Your content is the life energy of your business, it’s what keeps everything running. And just as there are different chakras that serve different functions, there are different types of content that have different jobs.

One of those jobs is promoting your stuff, but there are a lot of other jobs that need doing for the system to work. Things like:

  • Establishing your expertise
  • Building trust with your audience
  • Providing tangible, actionable, take-away value
  • Making you and your business relatable so your ideal clients self-select
  • Avoiding burning out your audience by constantly playing the same song
  • Creating evergreen content optimised for key search terms

The last point is another thing a lot of people struggle with, because the content you need to create for a truly balanced schedule often includes posts that are slightly out of alignment with what you’d ideally like to create. There are ways of tweaking it to make it more in line with your zone of genius, but often what you need is a great, informative post that gives people searching for that term the specific information they want, and nothing else.

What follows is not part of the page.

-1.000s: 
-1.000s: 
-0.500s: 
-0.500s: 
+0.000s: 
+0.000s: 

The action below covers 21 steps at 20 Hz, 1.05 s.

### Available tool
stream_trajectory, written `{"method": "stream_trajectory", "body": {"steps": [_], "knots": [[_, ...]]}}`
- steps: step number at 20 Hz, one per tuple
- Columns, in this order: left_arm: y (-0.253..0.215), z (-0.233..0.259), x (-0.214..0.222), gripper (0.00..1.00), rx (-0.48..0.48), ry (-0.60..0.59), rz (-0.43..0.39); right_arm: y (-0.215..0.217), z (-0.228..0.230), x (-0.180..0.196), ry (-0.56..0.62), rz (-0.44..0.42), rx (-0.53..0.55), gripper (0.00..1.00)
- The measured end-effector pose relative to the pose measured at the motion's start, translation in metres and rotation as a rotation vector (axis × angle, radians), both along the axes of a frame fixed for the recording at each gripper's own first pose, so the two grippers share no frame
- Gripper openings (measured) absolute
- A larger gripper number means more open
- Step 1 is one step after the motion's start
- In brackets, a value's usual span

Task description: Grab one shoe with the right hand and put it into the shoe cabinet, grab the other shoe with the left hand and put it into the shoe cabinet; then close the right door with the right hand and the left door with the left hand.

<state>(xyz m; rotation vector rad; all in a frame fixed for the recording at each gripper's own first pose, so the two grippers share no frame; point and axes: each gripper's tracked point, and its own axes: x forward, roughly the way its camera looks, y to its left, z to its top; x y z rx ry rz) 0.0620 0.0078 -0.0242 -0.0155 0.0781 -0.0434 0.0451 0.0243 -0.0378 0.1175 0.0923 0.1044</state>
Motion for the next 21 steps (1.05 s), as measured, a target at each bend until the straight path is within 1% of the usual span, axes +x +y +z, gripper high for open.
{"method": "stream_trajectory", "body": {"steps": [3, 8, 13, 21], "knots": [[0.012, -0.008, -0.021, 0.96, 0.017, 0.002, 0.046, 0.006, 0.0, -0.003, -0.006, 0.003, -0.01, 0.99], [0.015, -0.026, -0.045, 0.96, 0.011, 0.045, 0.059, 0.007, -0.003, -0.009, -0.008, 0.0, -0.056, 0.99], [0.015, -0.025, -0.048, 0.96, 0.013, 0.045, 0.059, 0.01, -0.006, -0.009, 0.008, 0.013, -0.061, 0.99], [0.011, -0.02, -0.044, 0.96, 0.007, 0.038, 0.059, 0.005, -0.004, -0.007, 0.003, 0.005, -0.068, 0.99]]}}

Once they’re on your site and you have solved their immediate problem with really useful info, they’re likely to have a look at your other content, and that’s where your specific brand of magic is happening. But on your content created with a the specific objective of balancing your schedule, the goal is to attract new people who have problems relating to your offer, but don’t yet understand enough to know they need you.

You’re catching them early in the development of their need, ensuring you’re the first person they come to when that need grows in complexity and they start looking for a solution.

So sometimes you’re going to write about stuff you’d rather not talk about.

And that’s okay, because your content really isn’t about you: it’s about your ideal clients.

How To Use Chakra Content To Balance Your Blog Schedule

The chakra content analogy is a great way of remembering this need for balance and the various aspects needed to create it.

Think of your content marketing schedule as the chakras of your ideal client, forming their opinion of you and your business. They need all of them to reach that zen state in which they will buy from you. Their chakras (by which I mean, their opinion of you) is only as strong as the weakest link.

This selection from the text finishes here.